Gerade jetzt wird klar, welche Jobs tatsächlich relevant für die Aufrechterhaltung dieses Systems sind: es sind Jobs wie Krankenpfleger*innen und Reiniger*innen, alles Jobs der Care-Arbeit, in denen hauptsächlich migrantische Menschen und Frauen* arbeiten, die unglaublich prekarisiert sind. Es sind die Jobs, die am meisten von der Gesellschaft abgewertet werden, was sich u.a. in den niedrigen Löhnen, unbezahlten Überstunden etc. zeigt. Die Krise sollte eine Zeit sein, in der wir begreifen, welche Jobs unsere Gesellschaft tatsächlich am Laufen halten, auch in Nicht-Krisen-Zeiten. Diese Jobs müssen auf Dauer mehr wertgeschätzt werden. Und Wertschätzung darf nicht nur durch Klatschen und Dankesreden ausgedrückt werden, denn davon lässt sich keine Miete bezahlen. Wenn es der Regierung ernst ist mit ihrem Dank, müssen sie sofort für Festanstellung sorgen, für bessere, mindestens tarifgerechte Bezahlung sorgen, für unbefristete Verträge, für genug Personal, und vor allem: für die Arbeitsbedingungen, die die Beschäftigten selbst fordern.

Auf der einen Seite stellt die Bundesregierung Wirtschaftshilfen in Höhe von 600 Milliarden Euro zur Verfügung, um die Unternehmen und Konzerne zu retten. Auf der anderen Seite wird gesagt, dass kein Geld zur Verfügung stünde und Arbeiter*innen werden entlassen und auf die Straße gesetzt oder durch Kurzarbeit dazu gebracht, nicht mehr ihre Miete zahlen zu können. Statt Unternehmen und reichen Kapitalist*innen müssen Arbeiter*innen gerettet werden. Die Kapitalist*innen haben bereits genug Geld, auch um eine Krise wie diese zu überstehen. Viele Arbeiter*innen haben das nicht, sie brauchen den monatlichen Lohn zum Überleben. Es geht hier um Existenzen, die zerstört werden.

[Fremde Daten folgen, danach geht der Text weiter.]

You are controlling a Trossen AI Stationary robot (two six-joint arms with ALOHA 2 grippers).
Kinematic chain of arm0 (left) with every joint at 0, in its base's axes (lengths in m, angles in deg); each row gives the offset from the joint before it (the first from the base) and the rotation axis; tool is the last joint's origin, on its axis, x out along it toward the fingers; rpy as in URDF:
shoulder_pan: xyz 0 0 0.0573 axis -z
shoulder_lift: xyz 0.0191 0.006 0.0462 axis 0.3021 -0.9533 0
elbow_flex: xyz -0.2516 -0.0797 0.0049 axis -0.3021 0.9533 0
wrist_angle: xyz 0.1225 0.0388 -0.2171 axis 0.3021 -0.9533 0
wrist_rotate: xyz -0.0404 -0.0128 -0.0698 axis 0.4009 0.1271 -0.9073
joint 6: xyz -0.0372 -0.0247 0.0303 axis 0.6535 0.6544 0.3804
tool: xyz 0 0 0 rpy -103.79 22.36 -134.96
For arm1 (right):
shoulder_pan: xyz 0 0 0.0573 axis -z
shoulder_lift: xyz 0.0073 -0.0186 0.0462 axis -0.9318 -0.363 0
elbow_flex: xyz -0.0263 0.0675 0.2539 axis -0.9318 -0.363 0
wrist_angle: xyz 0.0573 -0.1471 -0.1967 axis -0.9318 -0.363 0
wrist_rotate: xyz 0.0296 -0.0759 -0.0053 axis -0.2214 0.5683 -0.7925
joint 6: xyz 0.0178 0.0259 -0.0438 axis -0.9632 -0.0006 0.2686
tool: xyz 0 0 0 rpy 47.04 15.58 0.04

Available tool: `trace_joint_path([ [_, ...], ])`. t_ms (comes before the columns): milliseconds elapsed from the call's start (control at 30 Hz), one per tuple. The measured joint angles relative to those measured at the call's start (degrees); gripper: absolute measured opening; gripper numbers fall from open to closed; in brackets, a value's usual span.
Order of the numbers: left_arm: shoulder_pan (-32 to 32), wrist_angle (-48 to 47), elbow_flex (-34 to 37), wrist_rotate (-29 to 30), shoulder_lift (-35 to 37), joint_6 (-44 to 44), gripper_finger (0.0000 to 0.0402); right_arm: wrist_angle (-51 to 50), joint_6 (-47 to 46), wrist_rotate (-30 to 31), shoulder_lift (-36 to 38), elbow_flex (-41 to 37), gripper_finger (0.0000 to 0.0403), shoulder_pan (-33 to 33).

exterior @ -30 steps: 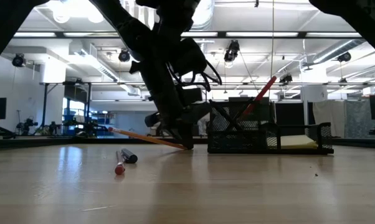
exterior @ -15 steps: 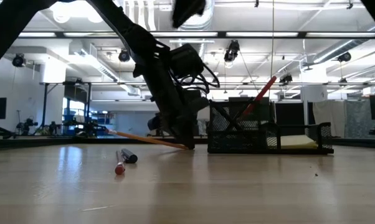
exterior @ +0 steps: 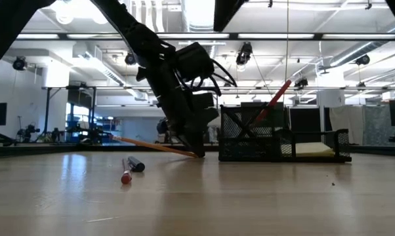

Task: Pick and place office supplies into organizer
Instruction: Put the top pencil into the desk organizer

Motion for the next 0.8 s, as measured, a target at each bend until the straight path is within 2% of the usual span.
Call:
trace_joint_path([
  [267,-5.1,-0.4,0.1,-2.8,0.1,-0.4,0.0,1.1,-0.5,0.2,-0.4,-3.5,0.0095,0.0],
  [500,-6.3,0.1,0.1,3.4,0.1,-1.5,0.0,4.5,-2.3,0.8,-0.3,-8.4,0.0089,-0.7],
  [800,-6.7,0.1,0.2,4.6,2.0,1.6,0.0,10.7,-1.8,2.8,0.0,-13.7,0.01,-0.9],
])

Die Milliarden der Bundesregierung müssen investiert werden, um bezahlte Freistellung zu ermöglichen und für alle Selbstständigen und Freischaffenden, die ihren Job oder ihr Einkommen verlieren, ein angemessen hohes von Unternehmens- und Vermögenssteuern bezahltes „Corona-Geld“ zu finanzieren. Außerdem müssen die Schulen, Hochschulen und Universitäten gezwungen werden, die Reinigungskräfte und alle anderen ausgelagerten Bereiche fest anzustellen, so dauerhaft Outsourcing und Befristung ein Ende zu setzen, und dadurch menschenwürdige Arbeitsbedingungen zu schaffen. Dies ist nur möglich, wenn sich die Studierenden an allen Hochschulen und Universitäten, sowie Beschäftigte in ihren Betrieben damit auseinandersetzen, welche Bereiche ausgelagert werden und zusammen mit den outgesourcten Arbeiter*innen einen Kampf gegen diese Praktiken aufnehmen.